Happy Birthday GSM. It will be 20 years ago tomorrow that 15 telecommunications operators from 13 countries agreed to develop the world’s first global mobile phone system.
According to London-based analysts, The Mobile World, there are now over 3 billion mobile phones in use worldwide, and roughly half the world’s population is expected to own a mobile phone before the end of the year. Of the 3 billion phones, more than 2.5 billion are based on GSM or the updated 3GSM standard.
What marked GSM out from any previous mobile phone system was its ambition. From the outset it was designed to be used while traveling abroad, at first within the countries of the European Union and ultimately across the globe. And along with this came its renaming from Groupe Spécial Mobile to Global System for Mobile communications.
As it happens, however, GSM was not the first mobile phone system to allow cross-border use. This distinction went to B Netz based on technology from Dutch electronics giant Philips, but its area of use was limited to German speaking countries in Europe. The Nordic Mobile Telephone system which allowed roaming between Denmark, Finland, Norway and Sweden also predated GSM. There is some controversy about whether these were genuine roaming arrangements, however, as inter-carrier billing was very rudimentary if carried out at all.
GSM and 3GSM are today used by 700 mobile operators in 218 countries and territories. The global mobile services market accounts for about 1.6 percent of global GDP, as mobile users purchase more than 1 billion new handsets, make more than 7 trillion minutes of calls and send about 2.5 trillion text messages every year, according to data from GSM Association, the industry trade body.
“GSM is the single most important agreement in the history of telecommunications,” said Sir Christopher Gent, one of the original signatories of the agreement and former CEO of the world’s largest international mobile phone network operator Vodafone. “With 2.5 billion users around the world today, it has done more to bridge the digital divide than any other innovation, and is a tremendous example of global cooperation.”
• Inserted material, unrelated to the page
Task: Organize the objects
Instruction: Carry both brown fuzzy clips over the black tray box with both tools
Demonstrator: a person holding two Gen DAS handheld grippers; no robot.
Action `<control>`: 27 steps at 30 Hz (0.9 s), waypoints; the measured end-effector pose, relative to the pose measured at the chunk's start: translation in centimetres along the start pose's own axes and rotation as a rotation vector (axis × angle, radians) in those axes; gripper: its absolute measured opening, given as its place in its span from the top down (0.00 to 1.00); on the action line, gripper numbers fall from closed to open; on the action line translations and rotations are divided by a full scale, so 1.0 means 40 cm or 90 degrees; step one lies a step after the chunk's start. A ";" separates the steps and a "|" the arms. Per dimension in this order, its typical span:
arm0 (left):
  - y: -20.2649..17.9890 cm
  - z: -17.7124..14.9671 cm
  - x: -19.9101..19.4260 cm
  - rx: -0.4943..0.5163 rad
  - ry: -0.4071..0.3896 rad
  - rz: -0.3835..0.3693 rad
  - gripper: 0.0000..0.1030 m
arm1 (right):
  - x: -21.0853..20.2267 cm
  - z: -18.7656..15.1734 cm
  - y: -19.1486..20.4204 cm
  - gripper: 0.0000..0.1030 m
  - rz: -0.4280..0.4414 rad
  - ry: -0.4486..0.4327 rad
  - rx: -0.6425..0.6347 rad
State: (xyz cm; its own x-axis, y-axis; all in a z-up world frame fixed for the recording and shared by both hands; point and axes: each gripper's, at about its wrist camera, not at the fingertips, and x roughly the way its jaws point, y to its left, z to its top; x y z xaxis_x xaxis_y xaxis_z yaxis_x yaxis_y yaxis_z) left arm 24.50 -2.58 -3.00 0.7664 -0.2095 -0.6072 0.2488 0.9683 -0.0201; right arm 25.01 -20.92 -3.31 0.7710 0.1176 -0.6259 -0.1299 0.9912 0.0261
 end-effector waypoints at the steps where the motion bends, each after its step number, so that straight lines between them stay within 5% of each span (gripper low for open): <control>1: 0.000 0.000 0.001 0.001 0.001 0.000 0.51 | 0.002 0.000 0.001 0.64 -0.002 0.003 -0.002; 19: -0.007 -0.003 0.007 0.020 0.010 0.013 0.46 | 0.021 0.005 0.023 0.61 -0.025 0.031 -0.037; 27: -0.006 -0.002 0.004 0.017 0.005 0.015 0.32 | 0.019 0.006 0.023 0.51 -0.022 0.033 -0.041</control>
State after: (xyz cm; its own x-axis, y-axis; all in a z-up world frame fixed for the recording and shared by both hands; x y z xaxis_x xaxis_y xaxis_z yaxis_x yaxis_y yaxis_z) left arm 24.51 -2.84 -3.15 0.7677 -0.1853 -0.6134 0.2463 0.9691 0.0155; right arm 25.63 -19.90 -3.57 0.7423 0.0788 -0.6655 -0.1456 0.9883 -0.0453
GSM may have been a European invention but the mobile phone itself was a U.S. invention. The earliest patents are for pay phones mounted in railway cars and date back as far as the 19th century. Instead of radio technology, these early mobile phones used the railway tracks as signal carriers. The earliest radio-based devices appeared in the 1940s based on wartime radio technology.
It was also during World War II that Bell Labs developed the idea of cellular radio on which all modern mobile phone systems are based. It took almost 30 years, however, for semiconductors and batteries to mature sufficiently for the concept to be turned into a reality with the first cellular radio systems, albeit analogue technology based, appearing in Japan (NTT) and the U.S.A. (AT&T) to be followed soon after by Europe (NMT).